Нет на свете ничего такого, что могло бы остановить Эрика. Он абсолютно ничего не боится, только все делает по-своему. Эрик — весельчак, от него до ужаса много шуму и с ним постоянно что-то случается. Посуда, глядя, как стремительно и размашисто он пролетает мимо, бьется сама собой. Он из тех, кто обязательно споткнется о швабру или рухнет с ветки на голову полыньяку. Эрик способен на самые глупые выходки и на самые отчаянные поступки. Все равно, лишь бы громко, весело, от всей души, так, чтобы никто не смог остаться в стороне. Перемчать лестницу, взлететь на дерево, переплыть Аагу — в один взмах! Загореться, рассмеяться, обидеться — секунда. Пленить и обезоружить сердце, хоть свое, хоть чужое, — один гитарный аккорд. Ясно, как день — Эрика любят все. Крестьяне, и те дружат с ним. Эрик часто наведывается в таверну дядюшки Сима. Вересковый эль да яблочное вино, а еще песни, крестьянские и не только. Песни — главное. Эрик играет на своей гитаре с утра до вечера, пока Ив не отберет ее. Иначе он обязательно забудет про дела, разве что обед не пропустит.

С Эмилем все по-другому. Он шумит только в крайних случаях, но, если уж шумит, значит это того стоит. Обычно Эмиль спокоен и абсолютно уверен в серьезности своих мыслей. Он и в самом деле очень умный, мой Эмиль. Он все обдумывает и всегда знает, как надо действовать в любой ситуации. А если не знает, то ни за что не успокоится, пока не разберется. Легкая ухмылка, отсутствующий взгляд, — чаще всего приходится видеть его таким, и не ясно, думает ли он о чем-то приятном, или смеется над окружающей суетой. Эмиль — лидер, и, хотя это почти незаметно, все неизменно и само собой будет происходить так, как рассудит он. Эмиль из тех, кто не станет прикладывать усилий для того, чтобы к нему прислушивались.

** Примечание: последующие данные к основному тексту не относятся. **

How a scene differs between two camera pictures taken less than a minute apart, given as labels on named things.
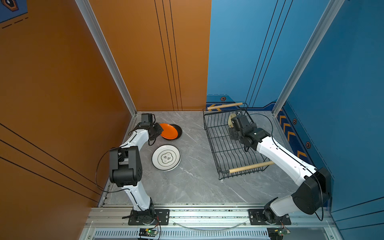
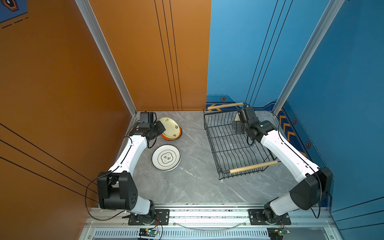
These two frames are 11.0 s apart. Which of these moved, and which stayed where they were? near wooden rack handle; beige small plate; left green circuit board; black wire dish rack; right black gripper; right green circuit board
Moved: right black gripper; beige small plate
Stayed: right green circuit board; left green circuit board; near wooden rack handle; black wire dish rack
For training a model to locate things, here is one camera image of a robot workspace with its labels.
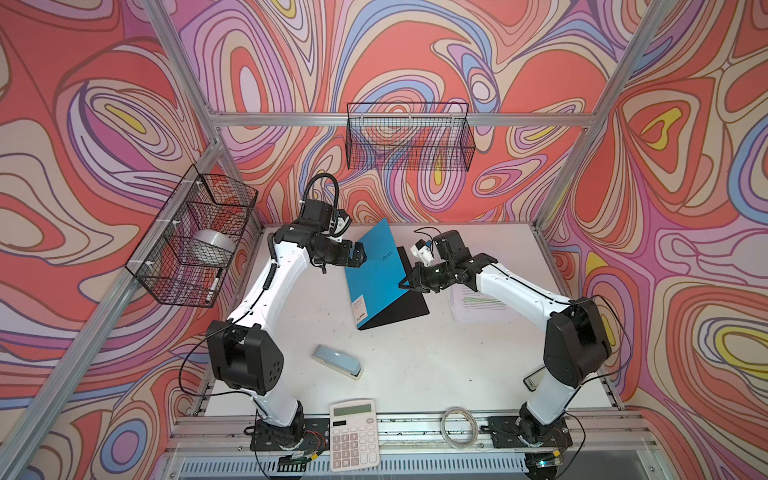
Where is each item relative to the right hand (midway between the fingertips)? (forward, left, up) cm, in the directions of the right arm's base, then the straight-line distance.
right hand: (403, 290), depth 83 cm
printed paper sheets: (+2, -23, -15) cm, 28 cm away
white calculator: (-34, +14, -14) cm, 39 cm away
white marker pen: (-4, +47, +11) cm, 48 cm away
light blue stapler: (-14, +19, -15) cm, 28 cm away
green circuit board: (-38, +30, -17) cm, 51 cm away
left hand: (+8, +13, +7) cm, 17 cm away
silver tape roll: (+7, +47, +16) cm, 50 cm away
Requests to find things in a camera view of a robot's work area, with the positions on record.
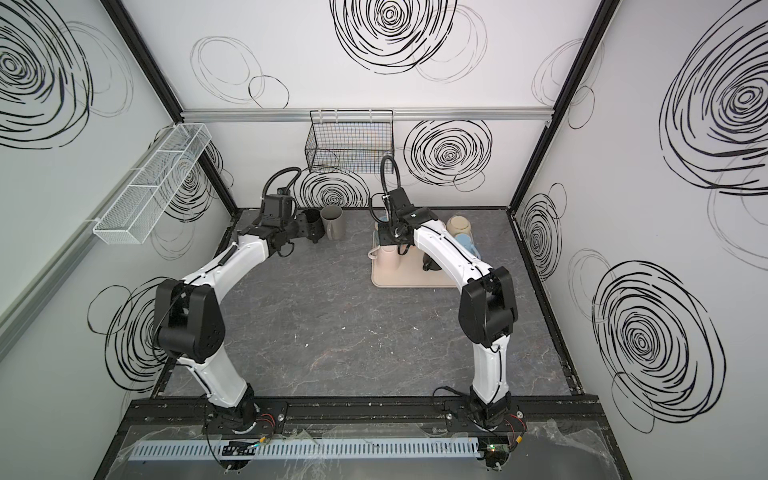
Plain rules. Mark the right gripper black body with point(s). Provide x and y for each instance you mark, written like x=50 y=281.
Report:
x=388 y=233

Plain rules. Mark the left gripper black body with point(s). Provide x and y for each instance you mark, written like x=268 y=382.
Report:
x=306 y=225

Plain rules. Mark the grey mug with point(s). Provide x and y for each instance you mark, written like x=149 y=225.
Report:
x=334 y=222

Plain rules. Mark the white black mug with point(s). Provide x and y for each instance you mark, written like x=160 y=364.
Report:
x=429 y=264

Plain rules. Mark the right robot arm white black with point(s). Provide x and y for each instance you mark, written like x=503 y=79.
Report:
x=487 y=308

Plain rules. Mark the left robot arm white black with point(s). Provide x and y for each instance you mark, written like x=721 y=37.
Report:
x=189 y=324

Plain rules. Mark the beige tan mug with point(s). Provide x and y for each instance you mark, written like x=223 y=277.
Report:
x=459 y=225

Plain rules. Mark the light blue mug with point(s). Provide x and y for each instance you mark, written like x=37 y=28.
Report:
x=467 y=243

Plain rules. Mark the beige plastic tray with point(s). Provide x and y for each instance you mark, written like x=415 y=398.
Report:
x=409 y=272

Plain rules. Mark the aluminium wall rail back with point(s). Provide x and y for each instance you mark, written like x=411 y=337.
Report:
x=366 y=114

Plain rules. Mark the aluminium wall rail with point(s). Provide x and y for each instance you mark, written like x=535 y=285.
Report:
x=366 y=114
x=17 y=318

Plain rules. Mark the white wire shelf basket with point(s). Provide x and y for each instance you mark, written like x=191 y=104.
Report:
x=135 y=212

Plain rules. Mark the black corner frame post left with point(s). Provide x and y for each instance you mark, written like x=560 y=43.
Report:
x=130 y=34

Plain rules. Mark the black corner frame post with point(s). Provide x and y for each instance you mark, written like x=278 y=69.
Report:
x=130 y=34
x=589 y=45

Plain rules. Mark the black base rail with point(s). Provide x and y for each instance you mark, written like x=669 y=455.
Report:
x=279 y=415

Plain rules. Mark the white slotted cable duct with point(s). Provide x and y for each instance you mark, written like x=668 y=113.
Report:
x=296 y=449

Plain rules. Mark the aluminium wall rail left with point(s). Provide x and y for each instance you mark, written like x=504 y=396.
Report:
x=17 y=318

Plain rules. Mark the black corner frame post right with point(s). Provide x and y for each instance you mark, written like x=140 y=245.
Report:
x=589 y=45

Его дар: ум и внутренняя сила, но, порой мне кажется, что он сам устает от ответственности, ведь, по сути, чтобы быть счастливым, ему достаточно наблюдать и думать.

— Не волнуйся, детка! — сказал Эмиль мне в тот вечер, когда встретил пугую унидину, — Просто следи, чтобы во время грозы моя флейта всегда была под рукой. Иначе нет смысла и начинать историю.